PROBLEM STATEMENT: From the first line to the last, copy the listing exactly and omit the pictures.

┏━━

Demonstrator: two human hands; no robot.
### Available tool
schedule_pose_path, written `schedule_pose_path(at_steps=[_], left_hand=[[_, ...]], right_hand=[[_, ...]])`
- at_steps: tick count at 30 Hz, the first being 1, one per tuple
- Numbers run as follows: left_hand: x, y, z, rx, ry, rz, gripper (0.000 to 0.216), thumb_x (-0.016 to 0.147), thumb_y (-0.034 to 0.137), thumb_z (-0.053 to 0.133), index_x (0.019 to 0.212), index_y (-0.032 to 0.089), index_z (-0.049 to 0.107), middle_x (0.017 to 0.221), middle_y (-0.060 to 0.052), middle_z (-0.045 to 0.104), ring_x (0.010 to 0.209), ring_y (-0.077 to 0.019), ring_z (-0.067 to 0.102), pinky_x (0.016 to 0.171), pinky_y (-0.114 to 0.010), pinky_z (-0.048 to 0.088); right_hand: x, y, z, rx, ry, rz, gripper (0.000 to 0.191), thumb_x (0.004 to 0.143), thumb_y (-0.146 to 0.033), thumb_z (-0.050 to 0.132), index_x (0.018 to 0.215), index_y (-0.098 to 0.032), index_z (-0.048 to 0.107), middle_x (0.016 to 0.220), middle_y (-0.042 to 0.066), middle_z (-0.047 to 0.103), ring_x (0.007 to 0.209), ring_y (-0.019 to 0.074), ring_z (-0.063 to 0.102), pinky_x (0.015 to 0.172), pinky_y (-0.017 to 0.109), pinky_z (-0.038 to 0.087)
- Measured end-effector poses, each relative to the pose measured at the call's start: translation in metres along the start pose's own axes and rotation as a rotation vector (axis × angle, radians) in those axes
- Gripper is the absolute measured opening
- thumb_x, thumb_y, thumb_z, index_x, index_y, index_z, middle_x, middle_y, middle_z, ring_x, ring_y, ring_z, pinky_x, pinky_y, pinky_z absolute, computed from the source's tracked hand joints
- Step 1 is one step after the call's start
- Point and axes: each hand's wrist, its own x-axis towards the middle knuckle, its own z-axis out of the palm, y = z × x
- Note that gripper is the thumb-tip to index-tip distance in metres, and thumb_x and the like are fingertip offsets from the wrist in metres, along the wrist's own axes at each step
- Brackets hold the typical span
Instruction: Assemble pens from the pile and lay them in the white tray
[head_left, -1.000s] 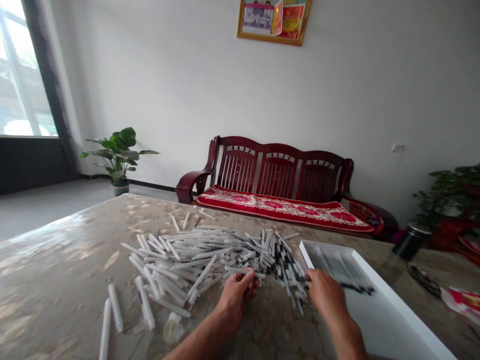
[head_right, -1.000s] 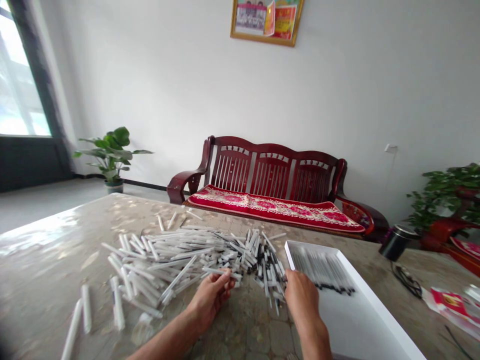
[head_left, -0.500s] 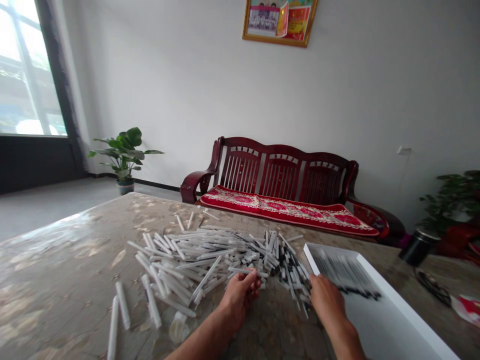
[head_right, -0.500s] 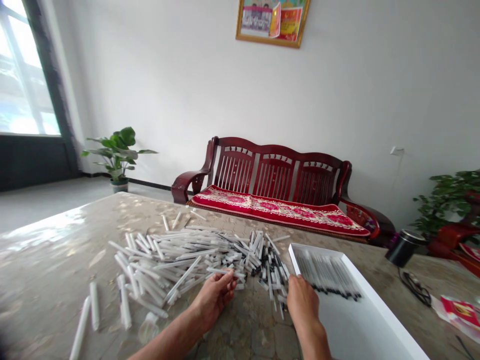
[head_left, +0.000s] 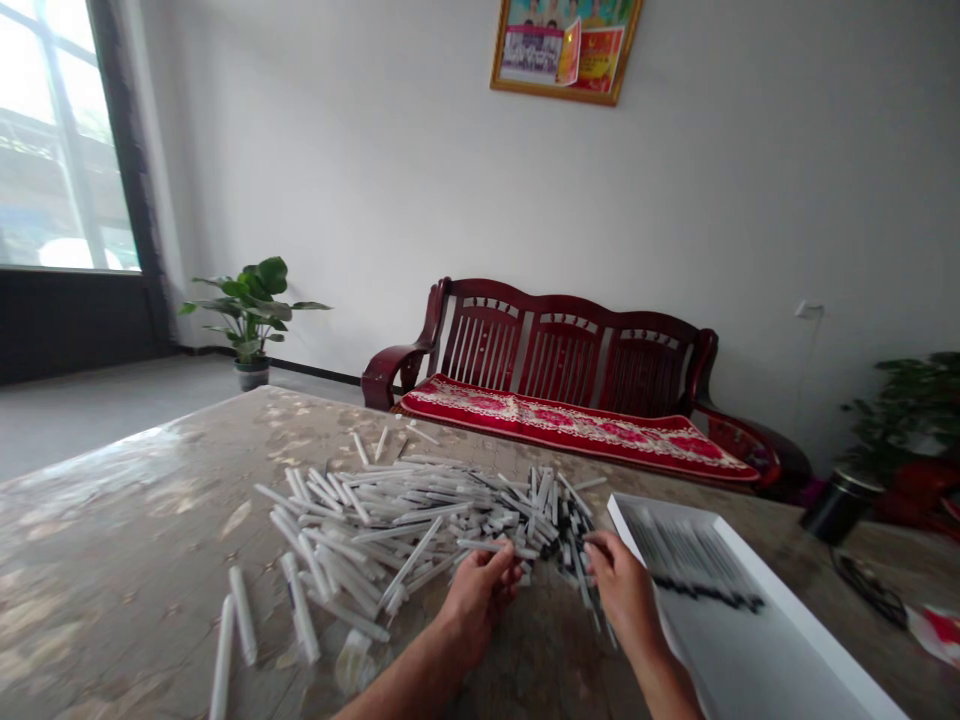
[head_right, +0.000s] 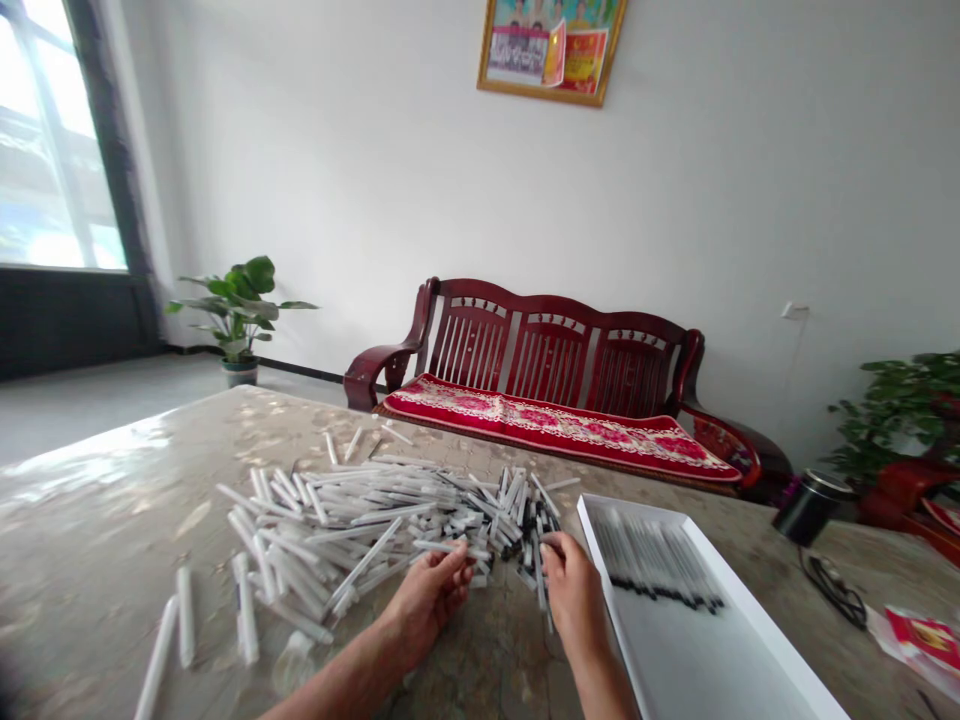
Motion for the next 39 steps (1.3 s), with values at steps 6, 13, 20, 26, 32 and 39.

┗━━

SOLUTION TO THE PROBLEM:
Demonstrator: two human hands; no robot.
### Available tool
schedule_pose_path, written `schedule_pose_path(at_steps=[_], left_hand=[[_, ...]], right_hand=[[_, ...]])`
- at_steps: tick count at 30 Hz, the first being 1, one per tuple
- Numbers run as follows: left_hand: x, y, z, rx, ry, rz, gripper (0.000 to 0.216), thumb_x (-0.016 to 0.147), thumb_y (-0.034 to 0.137), thumb_z (-0.053 to 0.133), index_x (0.019 to 0.212), index_y (-0.032 to 0.089), index_z (-0.049 to 0.107), middle_x (0.017 to 0.221), middle_y (-0.060 to 0.052), middle_z (-0.045 to 0.104), ring_x (0.010 to 0.209), ring_y (-0.077 to 0.019), ring_z (-0.067 to 0.102), pinky_x (0.016 to 0.171), pinky_y (-0.114 to 0.010), pinky_z (-0.048 to 0.088); right_hand: x, y, z, rx, ry, rz, gripper (0.000 to 0.191), thumb_x (0.004 to 0.143), thumb_y (-0.146 to 0.033), thumb_z (-0.050 to 0.132), index_x (0.018 to 0.215), index_y (-0.098 to 0.032), index_z (-0.048 to 0.107), middle_x (0.016 to 0.220), middle_y (-0.042 to 0.066), middle_z (-0.047 to 0.103), ring_x (0.007 to 0.209), ring_y (-0.019 to 0.074), ring_z (-0.063 to 0.102), pinky_x (0.015 to 0.172), pinky_y (-0.017 to 0.109), pinky_z (-0.038 to 0.087)
- Measured end-effector poses, each relative to the pose measured at the call's start: translation in metres along the start pose's own axes and rotation as a rotation vector (axis × angle, radians) in those axes
- Gripper is the absolute measured opening
- thumb_x, thumb_y, thumb_z, index_x, index_y, index_z, middle_x, middle_y, middle_z, ring_x, ring_y, ring_z, pinky_x, pinky_y, pinky_z absolute, computed from the source's tracked hand joints
- Step 1 is one step after the call's start
- Point and axes: each hand's wrist, its own x-axis towards the middle knuckle, its own z-axis out of the palm, y = z × x
- Note that gripper is the thumb-tip to index-tip distance in metres, and thumb_x and the like are fingertip offsets from the wrist in metres, along the wrist's own axes at each step
- Brackets hold the typical span
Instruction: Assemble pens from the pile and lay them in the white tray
[head_left, -1.000s] 
[head_right, -1.000s] 
[head_left, -0.500s] 
[head_right, -0.500s] 
[head_left, +0.000s] 
[head_right, +0.000s] 
Motion for the next 39 steps (1.3 s), with values at steps 6, 13, 20, 26, 32 and 39.

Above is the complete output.